What is, what is true about the way that I [00:24:00] am? Right? What skills do I have? What am I really good at? It might mean that like I'm not really good at doing maybe detail oriented work 'cause I don't like to focus. Maybe I'm better at big picture stuff. You know, like I said, like what time of day do I work better?
What environment do I need it to be quiet Or do I need some background noise? Whatever it is. Like the more you start realizing like. This is the way that my brain naturally likes to work in or does better, and you can set yourself up instead of spending all of your life telling yourself that there's something wrong with you or telling yourself that you need to be different.
Or trying to force yourself to be different. It's such a painful way to live, and I don't want you all doing that. Now, again, I will caveat this. I understand that some of your jobs require you to be a little bit different. Some of your jobs require you to work a certain way. You have to be there at eight.
I understand that. I'm not saying that you. There's, you know, like you can be like, well, I don't work well like this, but like I said, you can start figuring out, okay, what are ways that I can set myself up? Right? Can I do things in the morning that don't require a [00:25:00] lot of brain capacity? Can I try the Pomodoro method and let myself focus and then give myself a break, even though, you know, usually like my boss doesn't care.

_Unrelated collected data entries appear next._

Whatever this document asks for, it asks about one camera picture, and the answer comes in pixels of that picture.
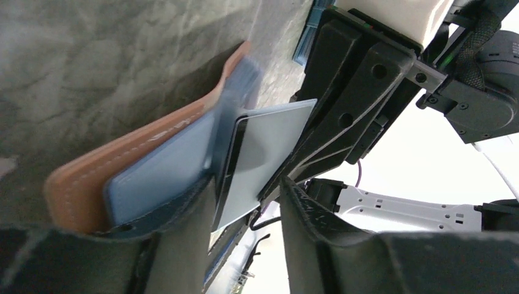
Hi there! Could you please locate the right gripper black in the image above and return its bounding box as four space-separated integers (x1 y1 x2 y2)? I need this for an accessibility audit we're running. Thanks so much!
259 1 452 199

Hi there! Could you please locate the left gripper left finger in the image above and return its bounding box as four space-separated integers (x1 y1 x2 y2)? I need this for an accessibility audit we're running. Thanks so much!
1 176 215 293

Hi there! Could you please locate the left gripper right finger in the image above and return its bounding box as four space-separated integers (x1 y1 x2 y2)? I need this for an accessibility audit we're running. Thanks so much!
280 178 518 293

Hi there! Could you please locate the grey credit card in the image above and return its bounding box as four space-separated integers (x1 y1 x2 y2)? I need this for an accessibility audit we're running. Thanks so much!
212 99 317 231

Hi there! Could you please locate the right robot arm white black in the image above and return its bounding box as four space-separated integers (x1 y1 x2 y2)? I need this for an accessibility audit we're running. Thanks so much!
258 1 518 232

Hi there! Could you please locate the blue card holder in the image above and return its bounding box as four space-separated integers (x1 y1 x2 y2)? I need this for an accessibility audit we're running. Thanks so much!
293 0 335 67

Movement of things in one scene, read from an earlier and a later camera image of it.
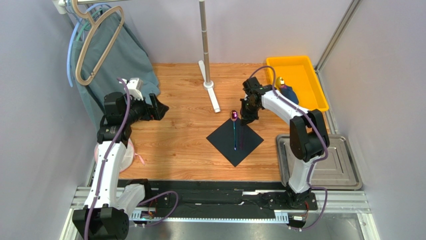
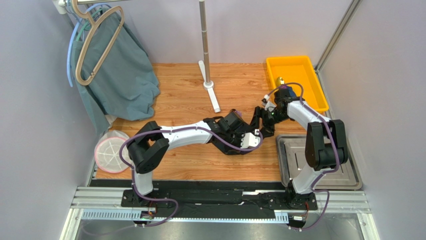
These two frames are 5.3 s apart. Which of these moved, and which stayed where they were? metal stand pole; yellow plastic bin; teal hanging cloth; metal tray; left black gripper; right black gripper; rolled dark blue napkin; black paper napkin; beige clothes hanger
Moved: right black gripper; left black gripper; black paper napkin
Stayed: rolled dark blue napkin; metal stand pole; beige clothes hanger; yellow plastic bin; metal tray; teal hanging cloth
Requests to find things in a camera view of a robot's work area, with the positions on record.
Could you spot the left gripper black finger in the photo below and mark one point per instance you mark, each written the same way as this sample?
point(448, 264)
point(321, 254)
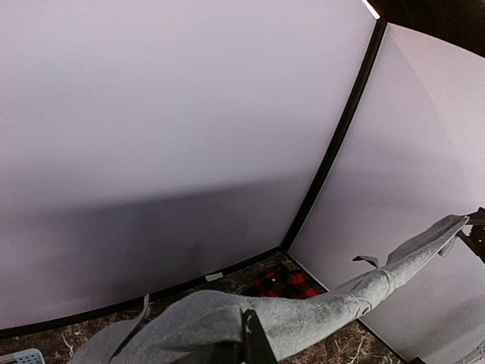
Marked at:
point(256, 348)

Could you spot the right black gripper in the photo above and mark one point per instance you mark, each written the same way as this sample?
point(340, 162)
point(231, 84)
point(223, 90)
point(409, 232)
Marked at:
point(475, 239)

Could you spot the grey long sleeve shirt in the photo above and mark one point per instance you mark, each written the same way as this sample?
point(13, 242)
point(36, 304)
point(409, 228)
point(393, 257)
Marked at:
point(188, 330)

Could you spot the red black plaid shirt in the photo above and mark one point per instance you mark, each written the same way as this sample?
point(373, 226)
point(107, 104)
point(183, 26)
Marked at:
point(279, 281)

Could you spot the light blue plastic basket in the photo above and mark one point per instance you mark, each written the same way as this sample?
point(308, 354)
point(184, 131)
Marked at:
point(29, 356)

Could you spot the black right corner post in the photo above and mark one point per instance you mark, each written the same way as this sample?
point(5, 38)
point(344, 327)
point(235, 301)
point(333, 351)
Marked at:
point(338, 137)

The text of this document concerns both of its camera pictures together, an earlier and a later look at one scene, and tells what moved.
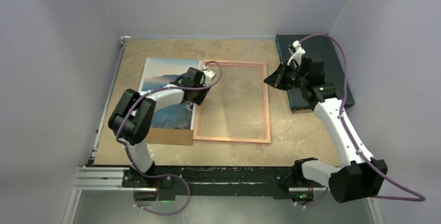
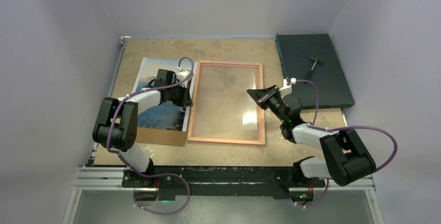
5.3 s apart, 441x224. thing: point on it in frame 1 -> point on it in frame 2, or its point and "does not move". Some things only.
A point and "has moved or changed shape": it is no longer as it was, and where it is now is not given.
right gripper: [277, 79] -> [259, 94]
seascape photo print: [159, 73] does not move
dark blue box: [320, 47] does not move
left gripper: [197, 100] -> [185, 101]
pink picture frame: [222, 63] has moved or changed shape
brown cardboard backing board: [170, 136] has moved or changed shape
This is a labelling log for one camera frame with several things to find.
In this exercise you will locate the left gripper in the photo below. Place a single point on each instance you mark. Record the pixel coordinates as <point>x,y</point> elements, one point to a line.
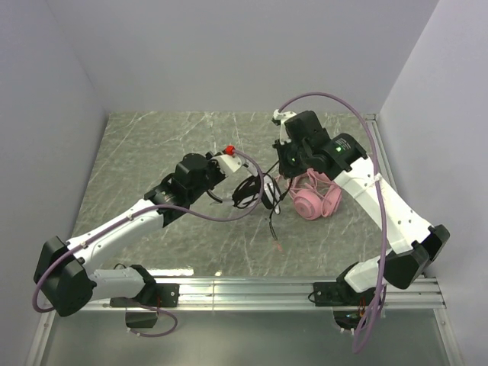
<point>215,177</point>

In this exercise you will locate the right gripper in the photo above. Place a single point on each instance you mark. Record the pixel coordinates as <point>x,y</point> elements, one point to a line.
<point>287,161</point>

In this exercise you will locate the white black headphones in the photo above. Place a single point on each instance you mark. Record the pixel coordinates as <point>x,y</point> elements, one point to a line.
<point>249,191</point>

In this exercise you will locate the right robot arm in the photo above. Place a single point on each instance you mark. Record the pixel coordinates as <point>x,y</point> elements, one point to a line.
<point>410,243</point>

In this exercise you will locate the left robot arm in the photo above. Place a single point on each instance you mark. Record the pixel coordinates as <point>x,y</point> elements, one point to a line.
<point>68,273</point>

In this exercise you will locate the pink headphones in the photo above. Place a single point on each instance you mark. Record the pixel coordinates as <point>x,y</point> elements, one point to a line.
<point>314,195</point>

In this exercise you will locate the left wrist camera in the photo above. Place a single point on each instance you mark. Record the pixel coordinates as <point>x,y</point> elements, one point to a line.
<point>228,161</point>

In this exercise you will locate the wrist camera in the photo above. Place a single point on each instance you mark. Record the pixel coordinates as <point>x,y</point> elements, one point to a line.
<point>228,161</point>
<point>279,119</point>

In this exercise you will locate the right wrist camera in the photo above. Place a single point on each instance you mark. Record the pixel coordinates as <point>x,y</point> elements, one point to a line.
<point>279,119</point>

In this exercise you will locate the aluminium front rail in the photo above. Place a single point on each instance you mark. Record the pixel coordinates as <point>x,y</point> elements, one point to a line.
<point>287,294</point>

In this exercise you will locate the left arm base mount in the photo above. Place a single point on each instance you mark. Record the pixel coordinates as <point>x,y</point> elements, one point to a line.
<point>144,310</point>

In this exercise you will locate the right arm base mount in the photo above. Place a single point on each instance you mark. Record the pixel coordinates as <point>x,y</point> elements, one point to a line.
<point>348,305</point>

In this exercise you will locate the aluminium left side rail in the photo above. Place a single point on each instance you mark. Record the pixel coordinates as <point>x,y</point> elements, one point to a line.
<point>41,336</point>

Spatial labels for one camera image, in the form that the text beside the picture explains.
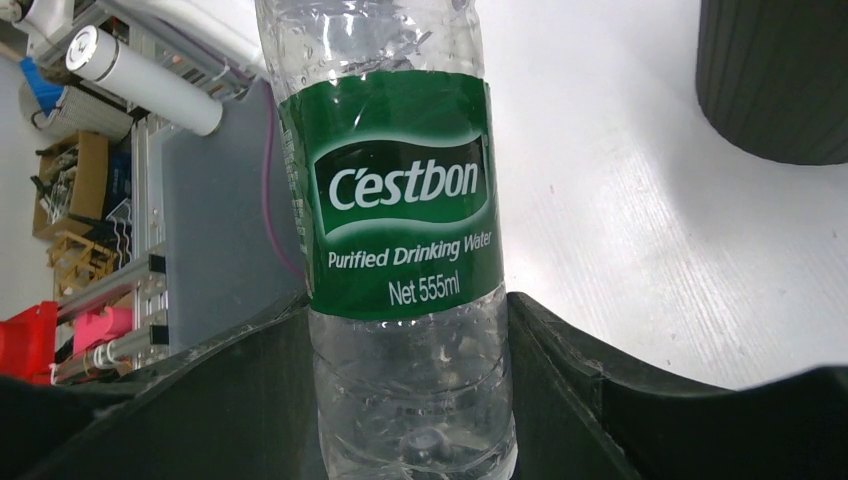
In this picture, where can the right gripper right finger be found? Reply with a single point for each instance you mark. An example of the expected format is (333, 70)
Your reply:
(587, 410)

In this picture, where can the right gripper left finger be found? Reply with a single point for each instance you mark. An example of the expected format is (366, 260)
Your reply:
(238, 406)

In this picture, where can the clear bottle dark green label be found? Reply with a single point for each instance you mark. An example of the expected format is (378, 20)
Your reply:
(386, 129)

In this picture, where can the black ribbed plastic bin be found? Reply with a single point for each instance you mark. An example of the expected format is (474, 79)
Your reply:
(771, 77)

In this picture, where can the pink plastic object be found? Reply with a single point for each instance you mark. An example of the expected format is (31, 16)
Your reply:
(94, 328)

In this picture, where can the wooden rack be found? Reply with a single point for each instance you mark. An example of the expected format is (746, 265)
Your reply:
(77, 262)

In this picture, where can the red plastic object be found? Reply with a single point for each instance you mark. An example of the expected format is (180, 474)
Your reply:
(28, 344)

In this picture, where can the cardboard box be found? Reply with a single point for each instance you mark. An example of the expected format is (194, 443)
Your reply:
(70, 185)

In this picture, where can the white cylinder tube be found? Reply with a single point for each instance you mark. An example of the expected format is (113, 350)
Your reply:
(96, 56)

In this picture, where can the aluminium frame rail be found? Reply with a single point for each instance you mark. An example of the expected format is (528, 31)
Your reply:
(201, 263)

I'm the one that thinks I should just be glued to my desk for eight hours. So you wanna just like. Evaluate where is there room for me to change? Where is there room for me to like question this? I promise you that when you start accepting how your beautiful brain and your beautiful body work and you start realizing that you're not a robot and that your capacity will change over time and it will change with your age, and it will change with the seasons.
And you start listening to it, life can be a lot easier and a lot less shame filled, right? We can, instead of hating ourselves for the way that we aren't, we can work with ourselves for the way that we are. All right, my friends. So figure out what your capacity is and learn how to work with that and love yourself through that.